Where a line below holds the string "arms", copy that line.

++++ Data shown

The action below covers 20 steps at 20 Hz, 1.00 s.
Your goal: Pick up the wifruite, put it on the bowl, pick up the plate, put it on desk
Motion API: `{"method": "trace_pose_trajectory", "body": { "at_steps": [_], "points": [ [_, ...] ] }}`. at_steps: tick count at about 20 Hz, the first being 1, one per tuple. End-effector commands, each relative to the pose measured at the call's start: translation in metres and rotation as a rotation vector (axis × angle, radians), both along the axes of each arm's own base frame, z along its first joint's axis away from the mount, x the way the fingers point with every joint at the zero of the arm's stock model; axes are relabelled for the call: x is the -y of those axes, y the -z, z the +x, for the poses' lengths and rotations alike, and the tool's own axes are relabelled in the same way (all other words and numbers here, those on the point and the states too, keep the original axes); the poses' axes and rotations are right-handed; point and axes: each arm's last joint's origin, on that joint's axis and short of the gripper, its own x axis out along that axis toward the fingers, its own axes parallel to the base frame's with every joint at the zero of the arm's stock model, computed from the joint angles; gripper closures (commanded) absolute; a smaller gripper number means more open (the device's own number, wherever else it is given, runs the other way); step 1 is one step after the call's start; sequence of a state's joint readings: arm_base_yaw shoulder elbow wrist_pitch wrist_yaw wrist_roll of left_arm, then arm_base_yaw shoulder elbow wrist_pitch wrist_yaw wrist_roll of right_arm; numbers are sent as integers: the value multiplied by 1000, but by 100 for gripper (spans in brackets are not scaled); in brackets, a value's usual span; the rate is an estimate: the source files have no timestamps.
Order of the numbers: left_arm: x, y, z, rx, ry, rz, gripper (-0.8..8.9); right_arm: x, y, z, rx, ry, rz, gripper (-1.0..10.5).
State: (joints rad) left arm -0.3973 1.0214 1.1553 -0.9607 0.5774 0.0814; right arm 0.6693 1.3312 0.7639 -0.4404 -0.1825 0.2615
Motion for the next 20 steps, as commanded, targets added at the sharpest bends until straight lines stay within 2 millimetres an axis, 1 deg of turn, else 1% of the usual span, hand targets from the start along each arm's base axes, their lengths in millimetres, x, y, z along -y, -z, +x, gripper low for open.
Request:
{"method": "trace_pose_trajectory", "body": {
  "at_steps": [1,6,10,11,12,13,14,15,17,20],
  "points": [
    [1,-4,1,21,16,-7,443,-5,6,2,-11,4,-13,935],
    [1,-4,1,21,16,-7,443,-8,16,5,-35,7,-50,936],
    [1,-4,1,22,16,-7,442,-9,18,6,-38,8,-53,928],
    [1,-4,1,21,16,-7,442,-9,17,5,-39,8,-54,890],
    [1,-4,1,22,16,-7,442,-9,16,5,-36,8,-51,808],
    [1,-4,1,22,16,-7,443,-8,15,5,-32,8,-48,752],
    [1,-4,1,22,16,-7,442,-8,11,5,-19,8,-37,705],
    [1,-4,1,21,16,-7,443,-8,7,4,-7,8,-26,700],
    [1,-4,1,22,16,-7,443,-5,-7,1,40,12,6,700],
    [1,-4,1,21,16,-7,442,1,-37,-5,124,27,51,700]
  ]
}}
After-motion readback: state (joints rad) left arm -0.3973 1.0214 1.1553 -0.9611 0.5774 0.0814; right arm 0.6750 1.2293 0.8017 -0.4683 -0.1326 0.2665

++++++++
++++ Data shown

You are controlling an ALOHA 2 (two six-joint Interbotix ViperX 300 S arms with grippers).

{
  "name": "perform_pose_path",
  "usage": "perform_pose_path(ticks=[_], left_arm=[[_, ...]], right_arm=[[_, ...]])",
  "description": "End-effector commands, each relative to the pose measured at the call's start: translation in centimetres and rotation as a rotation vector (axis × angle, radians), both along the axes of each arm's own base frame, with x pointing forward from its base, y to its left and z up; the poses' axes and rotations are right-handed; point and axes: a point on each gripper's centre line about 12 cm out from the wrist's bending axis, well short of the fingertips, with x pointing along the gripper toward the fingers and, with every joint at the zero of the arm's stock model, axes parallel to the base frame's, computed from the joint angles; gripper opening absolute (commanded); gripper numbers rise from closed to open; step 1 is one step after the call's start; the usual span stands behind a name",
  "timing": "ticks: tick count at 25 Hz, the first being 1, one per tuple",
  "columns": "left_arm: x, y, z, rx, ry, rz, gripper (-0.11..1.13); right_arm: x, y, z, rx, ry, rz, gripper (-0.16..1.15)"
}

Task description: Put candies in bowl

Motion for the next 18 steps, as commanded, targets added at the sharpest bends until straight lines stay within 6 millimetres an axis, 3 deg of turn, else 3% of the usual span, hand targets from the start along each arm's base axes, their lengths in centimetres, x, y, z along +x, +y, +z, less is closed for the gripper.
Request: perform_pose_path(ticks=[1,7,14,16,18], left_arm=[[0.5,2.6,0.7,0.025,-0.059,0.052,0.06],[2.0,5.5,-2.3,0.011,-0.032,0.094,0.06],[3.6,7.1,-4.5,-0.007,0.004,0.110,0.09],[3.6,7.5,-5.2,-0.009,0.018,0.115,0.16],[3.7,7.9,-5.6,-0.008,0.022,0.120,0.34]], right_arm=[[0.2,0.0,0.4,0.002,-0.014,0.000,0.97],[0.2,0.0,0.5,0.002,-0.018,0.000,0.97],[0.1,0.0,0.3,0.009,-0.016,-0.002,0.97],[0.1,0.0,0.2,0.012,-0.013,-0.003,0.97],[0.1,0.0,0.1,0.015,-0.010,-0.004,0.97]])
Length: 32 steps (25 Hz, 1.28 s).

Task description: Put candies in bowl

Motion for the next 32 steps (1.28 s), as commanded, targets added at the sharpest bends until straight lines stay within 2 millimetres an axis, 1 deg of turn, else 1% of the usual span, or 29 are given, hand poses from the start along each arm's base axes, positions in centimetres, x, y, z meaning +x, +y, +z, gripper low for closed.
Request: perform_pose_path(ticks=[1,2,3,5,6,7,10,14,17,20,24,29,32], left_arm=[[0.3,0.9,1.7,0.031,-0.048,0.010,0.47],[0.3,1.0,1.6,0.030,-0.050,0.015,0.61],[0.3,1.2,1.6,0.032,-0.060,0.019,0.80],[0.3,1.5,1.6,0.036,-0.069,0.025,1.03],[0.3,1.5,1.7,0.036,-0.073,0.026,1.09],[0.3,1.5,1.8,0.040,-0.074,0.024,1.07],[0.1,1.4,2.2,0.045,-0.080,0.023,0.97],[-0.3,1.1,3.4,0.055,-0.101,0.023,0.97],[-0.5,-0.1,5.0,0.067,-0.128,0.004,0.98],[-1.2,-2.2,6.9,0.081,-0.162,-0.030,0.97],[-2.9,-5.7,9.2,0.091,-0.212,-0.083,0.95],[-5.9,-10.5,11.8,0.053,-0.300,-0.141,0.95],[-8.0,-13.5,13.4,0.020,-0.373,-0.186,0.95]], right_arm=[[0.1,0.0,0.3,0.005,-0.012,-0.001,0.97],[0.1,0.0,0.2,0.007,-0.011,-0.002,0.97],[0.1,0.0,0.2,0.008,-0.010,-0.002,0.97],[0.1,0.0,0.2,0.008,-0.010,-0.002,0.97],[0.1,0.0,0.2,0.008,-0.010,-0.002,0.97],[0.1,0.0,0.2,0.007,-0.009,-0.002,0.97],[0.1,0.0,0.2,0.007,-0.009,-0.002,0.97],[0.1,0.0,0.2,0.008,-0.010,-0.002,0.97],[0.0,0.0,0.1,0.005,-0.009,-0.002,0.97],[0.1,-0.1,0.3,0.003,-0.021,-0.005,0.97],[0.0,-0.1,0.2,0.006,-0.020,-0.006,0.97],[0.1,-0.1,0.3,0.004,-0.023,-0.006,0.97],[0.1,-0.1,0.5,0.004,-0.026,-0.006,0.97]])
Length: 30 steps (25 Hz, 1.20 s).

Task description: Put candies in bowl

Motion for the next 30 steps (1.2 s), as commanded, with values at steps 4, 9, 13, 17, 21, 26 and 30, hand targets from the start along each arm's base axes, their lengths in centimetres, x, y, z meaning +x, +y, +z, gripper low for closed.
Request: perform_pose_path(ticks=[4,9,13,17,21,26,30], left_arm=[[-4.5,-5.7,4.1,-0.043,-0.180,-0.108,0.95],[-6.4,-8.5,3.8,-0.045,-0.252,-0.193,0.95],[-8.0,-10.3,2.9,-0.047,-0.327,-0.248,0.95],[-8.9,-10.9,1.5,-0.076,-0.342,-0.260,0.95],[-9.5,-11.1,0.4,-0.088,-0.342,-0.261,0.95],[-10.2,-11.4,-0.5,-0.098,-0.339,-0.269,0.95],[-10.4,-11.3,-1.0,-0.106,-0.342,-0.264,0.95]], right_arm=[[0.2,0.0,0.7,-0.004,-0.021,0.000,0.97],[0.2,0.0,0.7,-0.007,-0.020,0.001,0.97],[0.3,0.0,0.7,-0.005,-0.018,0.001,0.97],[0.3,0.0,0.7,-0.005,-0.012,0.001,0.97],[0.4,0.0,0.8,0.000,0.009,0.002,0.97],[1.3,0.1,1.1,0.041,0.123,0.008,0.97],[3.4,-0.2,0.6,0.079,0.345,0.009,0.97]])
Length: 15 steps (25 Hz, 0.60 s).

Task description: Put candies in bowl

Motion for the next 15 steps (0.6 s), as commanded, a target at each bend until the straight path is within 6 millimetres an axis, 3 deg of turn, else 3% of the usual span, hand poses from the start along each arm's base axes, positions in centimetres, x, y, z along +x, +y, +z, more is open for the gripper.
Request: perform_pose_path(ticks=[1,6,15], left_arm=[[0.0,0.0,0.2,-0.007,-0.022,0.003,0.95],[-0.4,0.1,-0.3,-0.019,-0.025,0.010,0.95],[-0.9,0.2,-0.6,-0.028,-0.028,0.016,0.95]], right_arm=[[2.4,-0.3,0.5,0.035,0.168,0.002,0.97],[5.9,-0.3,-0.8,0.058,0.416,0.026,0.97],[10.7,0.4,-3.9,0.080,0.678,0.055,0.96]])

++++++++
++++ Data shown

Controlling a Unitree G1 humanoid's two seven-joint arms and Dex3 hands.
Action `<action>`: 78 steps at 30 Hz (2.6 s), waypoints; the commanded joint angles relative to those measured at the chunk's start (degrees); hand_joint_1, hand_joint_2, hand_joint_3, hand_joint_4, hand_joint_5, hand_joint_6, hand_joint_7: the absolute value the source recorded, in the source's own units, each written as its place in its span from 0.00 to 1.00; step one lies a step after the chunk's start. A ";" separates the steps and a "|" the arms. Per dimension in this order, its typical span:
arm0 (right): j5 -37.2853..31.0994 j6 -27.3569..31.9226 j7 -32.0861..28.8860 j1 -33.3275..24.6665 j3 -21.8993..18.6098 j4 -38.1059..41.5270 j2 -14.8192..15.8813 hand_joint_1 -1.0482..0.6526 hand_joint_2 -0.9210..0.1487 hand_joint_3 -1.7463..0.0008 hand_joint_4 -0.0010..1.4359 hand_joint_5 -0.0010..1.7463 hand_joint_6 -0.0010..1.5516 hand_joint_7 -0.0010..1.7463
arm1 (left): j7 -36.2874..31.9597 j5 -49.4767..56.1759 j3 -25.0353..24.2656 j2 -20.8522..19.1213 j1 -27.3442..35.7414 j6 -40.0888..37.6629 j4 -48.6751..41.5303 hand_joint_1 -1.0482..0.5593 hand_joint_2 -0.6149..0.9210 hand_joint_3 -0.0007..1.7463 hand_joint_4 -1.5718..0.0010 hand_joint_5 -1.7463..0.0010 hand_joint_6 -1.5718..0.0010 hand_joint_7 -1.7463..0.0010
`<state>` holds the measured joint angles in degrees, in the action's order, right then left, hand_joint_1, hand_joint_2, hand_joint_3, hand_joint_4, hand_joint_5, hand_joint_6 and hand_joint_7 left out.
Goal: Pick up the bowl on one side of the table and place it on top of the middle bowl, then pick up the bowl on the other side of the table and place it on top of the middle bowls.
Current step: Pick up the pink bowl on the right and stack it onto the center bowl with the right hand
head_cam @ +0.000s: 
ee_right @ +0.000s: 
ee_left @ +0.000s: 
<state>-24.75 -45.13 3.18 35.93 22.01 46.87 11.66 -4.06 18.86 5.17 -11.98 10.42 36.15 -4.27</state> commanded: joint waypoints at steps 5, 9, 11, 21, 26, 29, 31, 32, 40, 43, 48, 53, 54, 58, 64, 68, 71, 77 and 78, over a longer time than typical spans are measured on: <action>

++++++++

• Exercise answer:
You are controlling an ALOHA 2 (two six-joint Interbotix ViperX 300 S arms with grippers).
Controlling a Unitree G1 humanoid's two seven-joint arms and Dex3 hands.
Action `<action>`: 78 steps at 30 Hz (2.6 s), waypoints; the commanded joint angles relative to those measured at the chunk's start (degrees); hand_joint_1, hand_joint_2, hand_joint_3, hand_joint_4, hand_joint_5, hand_joint_6, hand_joint_7: the absolute value the source recorded, in the source's own units, each written as its place in its span from 0.00 to 1.00; step one lies a step after the chunk's start. A ";" separates the steps and a "|" the arms. Per dimension in this order, its typical span:

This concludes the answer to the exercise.